Last year a case like this would have flattened me. I would have struggled with the sadness and how unfair life was. Fought the anguish of his bad luck. This year I struggled to find sympathy.

It was August 2021, not 2020. The vaccine had been widely available for months in the United States, free to anyone who wanted it, even offered in drugstores and supermarkets. Cutting-edge, revolutionary, mind-blowing and life-saving vaccines were available where people shopped, and they still didn’t want them.

Outside the door of my patient’s hospital, I took a deep breath – to calm my anger and frustration – and entered.
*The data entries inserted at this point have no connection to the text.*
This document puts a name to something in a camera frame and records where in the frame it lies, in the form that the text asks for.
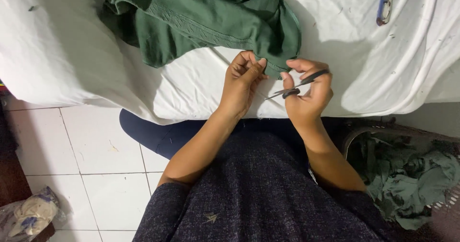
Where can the person's dark speckled top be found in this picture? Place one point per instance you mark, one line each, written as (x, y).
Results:
(258, 191)

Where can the clear plastic bag with cloth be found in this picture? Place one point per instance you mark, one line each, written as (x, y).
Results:
(30, 215)

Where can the person's right hand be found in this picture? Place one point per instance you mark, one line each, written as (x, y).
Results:
(309, 100)

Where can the blue and silver clip tool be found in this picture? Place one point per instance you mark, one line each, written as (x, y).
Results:
(385, 3)

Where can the white table cloth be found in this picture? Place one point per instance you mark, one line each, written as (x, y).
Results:
(222, 48)

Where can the basket of green fabric scraps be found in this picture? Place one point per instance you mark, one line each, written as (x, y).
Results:
(406, 177)

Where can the green garment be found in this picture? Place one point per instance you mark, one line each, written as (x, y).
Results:
(212, 19)

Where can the person's left hand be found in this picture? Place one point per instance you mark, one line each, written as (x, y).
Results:
(239, 87)

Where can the black thread snips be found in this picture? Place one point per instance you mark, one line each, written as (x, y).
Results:
(296, 85)

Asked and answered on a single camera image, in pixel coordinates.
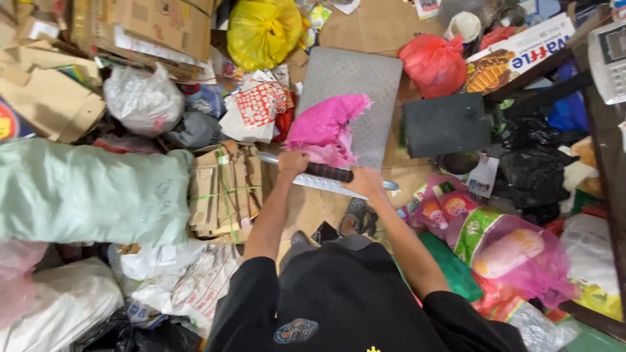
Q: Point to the grey metal platform trolley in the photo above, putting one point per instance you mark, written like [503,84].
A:
[352,78]

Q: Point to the grey sandal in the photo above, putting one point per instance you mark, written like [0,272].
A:
[359,217]

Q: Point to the grey plastic bag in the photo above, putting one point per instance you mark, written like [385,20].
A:
[195,129]

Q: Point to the white sack with red print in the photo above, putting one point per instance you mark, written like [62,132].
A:
[195,283]

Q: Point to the clear plastic bag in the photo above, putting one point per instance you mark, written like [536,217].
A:
[142,100]

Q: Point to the white round cap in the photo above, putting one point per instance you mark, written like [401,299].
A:
[464,27]

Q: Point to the person's left fingers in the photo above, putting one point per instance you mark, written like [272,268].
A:
[295,154]

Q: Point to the heap of flattened cardboard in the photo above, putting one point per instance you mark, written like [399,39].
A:
[98,34]

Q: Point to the white plastic bag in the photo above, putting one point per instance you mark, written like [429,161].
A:
[589,249]

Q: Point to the white printed carton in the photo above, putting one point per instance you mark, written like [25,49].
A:
[518,56]

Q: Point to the person's left hand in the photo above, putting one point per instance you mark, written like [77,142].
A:
[292,165]

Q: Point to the person's right hand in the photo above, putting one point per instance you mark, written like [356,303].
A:
[364,182]

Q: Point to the grey trousers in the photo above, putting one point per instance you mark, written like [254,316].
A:
[318,244]

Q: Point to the white woven sack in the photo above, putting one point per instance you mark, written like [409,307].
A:
[63,303]

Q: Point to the large pale green sack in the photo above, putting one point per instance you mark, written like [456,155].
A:
[88,193]

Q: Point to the red plastic bag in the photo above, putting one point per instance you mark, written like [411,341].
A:
[433,66]

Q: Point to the translucent pink bag of packets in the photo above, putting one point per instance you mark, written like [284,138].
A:
[513,254]

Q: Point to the pink plastic bag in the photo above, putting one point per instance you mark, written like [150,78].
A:
[323,129]

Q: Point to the person's right fingers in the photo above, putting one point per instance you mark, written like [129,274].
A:
[357,170]

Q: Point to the black shirt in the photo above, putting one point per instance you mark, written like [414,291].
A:
[337,303]

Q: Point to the black rubber mat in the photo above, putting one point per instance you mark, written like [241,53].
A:
[445,124]

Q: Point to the green cloth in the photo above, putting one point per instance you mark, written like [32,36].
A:
[450,266]

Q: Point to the yellow plastic bag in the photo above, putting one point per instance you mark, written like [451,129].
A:
[261,32]

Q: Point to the white bag with red print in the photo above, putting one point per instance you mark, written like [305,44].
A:
[257,110]

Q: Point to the black garbage bag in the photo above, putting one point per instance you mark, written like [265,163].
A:
[142,337]

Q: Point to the colourful snack packet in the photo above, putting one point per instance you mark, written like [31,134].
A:
[447,203]

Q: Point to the blue plastic bag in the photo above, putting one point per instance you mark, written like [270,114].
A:
[570,110]

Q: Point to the tied bundle of flattened cardboard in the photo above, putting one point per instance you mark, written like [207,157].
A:
[225,190]

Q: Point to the dark wooden table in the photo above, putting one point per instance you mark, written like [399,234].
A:
[606,161]

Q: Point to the black plastic bags heap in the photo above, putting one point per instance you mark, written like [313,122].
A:
[533,171]

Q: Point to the pale pink translucent bag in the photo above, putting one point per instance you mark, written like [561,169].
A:
[17,278]

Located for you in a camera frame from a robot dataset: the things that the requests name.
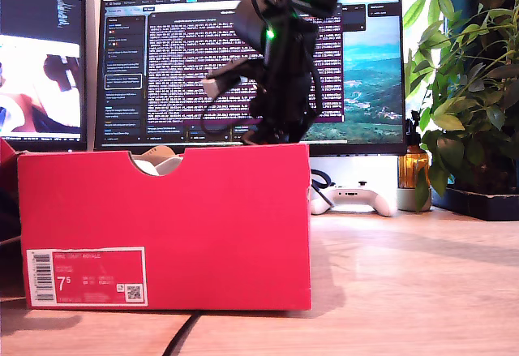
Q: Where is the red cardboard shoebox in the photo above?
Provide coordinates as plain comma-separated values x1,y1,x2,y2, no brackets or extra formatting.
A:
16,143,313,311

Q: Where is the green leafy houseplant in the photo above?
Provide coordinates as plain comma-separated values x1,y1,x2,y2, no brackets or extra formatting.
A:
403,0,519,213

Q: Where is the black portrait computer monitor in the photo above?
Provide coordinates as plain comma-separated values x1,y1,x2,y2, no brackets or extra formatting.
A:
0,0,88,153

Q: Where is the white game controller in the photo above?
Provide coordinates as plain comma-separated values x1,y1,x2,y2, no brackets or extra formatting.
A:
310,180,397,217

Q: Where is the wide black computer monitor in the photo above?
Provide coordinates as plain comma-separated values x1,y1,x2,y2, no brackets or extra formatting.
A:
93,0,408,157

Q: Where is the black cable on table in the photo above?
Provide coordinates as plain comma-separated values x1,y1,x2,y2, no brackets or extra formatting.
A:
161,311,202,356

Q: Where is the dark blue planter tray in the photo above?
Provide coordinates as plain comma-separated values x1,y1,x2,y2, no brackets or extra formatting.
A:
431,187,519,222

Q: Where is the pale round pot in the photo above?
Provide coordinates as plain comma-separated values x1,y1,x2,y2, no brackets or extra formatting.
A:
396,187,433,212

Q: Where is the amber glass pump bottle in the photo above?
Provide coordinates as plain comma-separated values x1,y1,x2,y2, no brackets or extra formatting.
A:
397,110,430,190

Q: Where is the red shoebox lid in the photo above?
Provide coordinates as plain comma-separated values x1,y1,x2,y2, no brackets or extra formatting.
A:
0,136,25,247

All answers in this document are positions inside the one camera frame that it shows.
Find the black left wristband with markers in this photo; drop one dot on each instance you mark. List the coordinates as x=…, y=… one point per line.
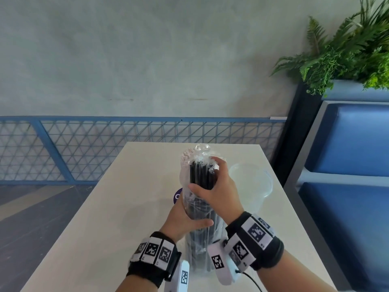
x=152, y=258

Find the person's left forearm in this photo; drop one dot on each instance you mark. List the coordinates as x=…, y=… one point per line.
x=136, y=285

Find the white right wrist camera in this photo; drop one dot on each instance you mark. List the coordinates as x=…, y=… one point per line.
x=222, y=264

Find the pale planter box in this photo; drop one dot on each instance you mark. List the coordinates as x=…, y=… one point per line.
x=349, y=92

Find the blue cushioned bench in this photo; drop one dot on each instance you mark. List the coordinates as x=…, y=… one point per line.
x=334, y=177

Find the round purple sticker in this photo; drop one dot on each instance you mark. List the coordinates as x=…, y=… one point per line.
x=177, y=196

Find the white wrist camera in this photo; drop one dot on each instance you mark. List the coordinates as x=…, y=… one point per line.
x=222, y=264
x=179, y=279

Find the black right wristband with markers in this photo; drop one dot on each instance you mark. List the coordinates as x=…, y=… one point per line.
x=261, y=240

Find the green fern plant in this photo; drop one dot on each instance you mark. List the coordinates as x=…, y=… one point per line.
x=343, y=57

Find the beige table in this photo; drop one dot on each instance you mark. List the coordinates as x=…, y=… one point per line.
x=121, y=209

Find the pack of black straws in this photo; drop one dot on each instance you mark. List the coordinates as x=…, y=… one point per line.
x=200, y=173

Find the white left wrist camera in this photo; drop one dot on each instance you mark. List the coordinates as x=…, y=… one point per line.
x=179, y=279

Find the blue mesh fence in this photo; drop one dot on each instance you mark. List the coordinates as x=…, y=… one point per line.
x=91, y=149

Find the clear plastic cup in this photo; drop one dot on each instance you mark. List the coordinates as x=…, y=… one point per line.
x=252, y=185

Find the black wristband with markers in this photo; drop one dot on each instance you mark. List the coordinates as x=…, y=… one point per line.
x=261, y=240
x=152, y=258

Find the black pillar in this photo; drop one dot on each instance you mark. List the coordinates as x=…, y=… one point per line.
x=297, y=133

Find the person's right hand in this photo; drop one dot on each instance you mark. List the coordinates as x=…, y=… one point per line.
x=225, y=197

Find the person's left hand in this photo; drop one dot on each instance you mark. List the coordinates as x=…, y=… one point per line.
x=176, y=222

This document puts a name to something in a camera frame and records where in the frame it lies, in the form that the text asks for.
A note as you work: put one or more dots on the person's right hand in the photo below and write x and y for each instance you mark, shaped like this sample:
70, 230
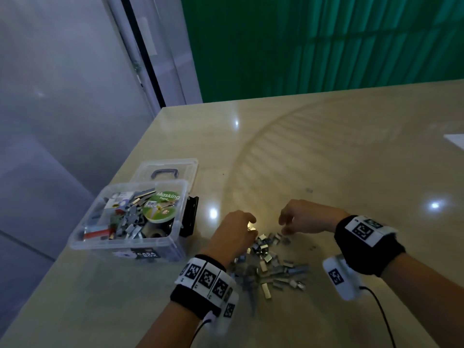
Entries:
312, 216

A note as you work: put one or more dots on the person's left hand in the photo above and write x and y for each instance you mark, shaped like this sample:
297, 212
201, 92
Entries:
228, 235

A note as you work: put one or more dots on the pile of metal staple strips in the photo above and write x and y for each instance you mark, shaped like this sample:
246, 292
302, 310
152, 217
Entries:
272, 264

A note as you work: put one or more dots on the small white staple box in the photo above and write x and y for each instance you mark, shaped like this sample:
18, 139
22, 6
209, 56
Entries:
120, 200

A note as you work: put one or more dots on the red stapler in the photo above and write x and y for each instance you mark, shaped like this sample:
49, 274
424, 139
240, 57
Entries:
98, 233

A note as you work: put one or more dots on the transparent storage box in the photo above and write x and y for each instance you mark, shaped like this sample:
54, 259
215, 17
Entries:
83, 239

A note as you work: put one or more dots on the person's right forearm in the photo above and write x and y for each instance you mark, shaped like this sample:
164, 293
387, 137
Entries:
428, 300

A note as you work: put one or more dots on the person's left forearm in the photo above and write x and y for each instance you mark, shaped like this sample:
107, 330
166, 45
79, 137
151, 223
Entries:
167, 326

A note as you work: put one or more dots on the black marker wristband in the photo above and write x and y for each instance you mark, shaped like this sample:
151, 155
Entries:
203, 286
368, 244

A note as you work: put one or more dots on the transparent box lid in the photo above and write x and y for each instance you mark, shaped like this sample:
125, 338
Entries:
185, 166

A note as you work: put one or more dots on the white paper sheet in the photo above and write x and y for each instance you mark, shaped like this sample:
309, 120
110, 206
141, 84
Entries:
455, 140

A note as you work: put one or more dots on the green curtain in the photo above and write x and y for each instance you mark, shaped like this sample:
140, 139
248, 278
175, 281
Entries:
326, 39

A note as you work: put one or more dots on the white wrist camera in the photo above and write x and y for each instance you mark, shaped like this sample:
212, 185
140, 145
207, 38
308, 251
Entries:
226, 311
339, 277

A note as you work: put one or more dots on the black window post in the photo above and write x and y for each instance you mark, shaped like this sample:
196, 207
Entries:
141, 47

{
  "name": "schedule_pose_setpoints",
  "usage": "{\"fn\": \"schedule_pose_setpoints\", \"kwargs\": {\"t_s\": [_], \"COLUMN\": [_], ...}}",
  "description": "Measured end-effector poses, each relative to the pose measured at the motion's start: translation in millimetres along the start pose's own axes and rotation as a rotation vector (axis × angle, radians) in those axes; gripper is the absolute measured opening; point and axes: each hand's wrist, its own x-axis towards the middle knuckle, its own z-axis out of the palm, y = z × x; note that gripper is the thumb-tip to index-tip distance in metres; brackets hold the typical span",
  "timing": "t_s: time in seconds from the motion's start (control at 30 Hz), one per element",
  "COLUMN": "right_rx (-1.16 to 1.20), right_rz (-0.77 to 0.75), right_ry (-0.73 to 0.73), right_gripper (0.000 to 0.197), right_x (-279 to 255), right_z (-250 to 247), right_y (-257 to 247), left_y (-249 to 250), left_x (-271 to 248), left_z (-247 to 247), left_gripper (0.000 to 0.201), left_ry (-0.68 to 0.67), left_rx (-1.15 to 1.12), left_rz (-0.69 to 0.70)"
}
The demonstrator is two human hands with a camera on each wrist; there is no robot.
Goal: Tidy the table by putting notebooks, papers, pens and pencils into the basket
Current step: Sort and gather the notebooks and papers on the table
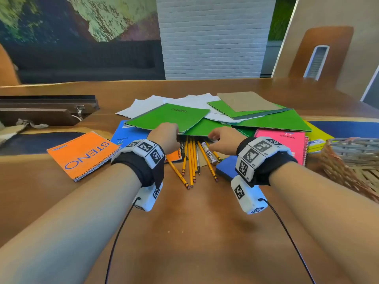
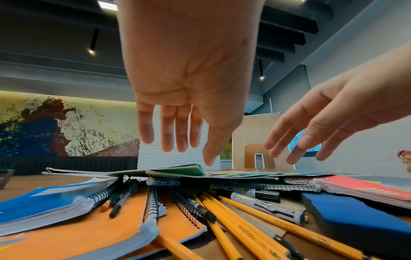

I had worked in the COVID-19 units for 17 consecutive months, all day, every day. I had treated hundreds of patients. We have all had, without being able to take breaks long enough to help us recover from this never-ending ordeal. Compassion fatigue set in. For those of us who hadn’t left after the most difficult year of our working lives, even hope was lacking now.

Screaming through my N95 mask and the sound of the HEPA filter, I introduced myself. I calmly asked him why he had decided not to get the vaccine.

“Well, I’m not an anti-vaccine or anything. I was just waiting for the FDA to approve the vaccine first. I didn’t want to do anything experimental. I didn’t want to be the government’s guinea pig, and I don’t think it’s safe, ”he said.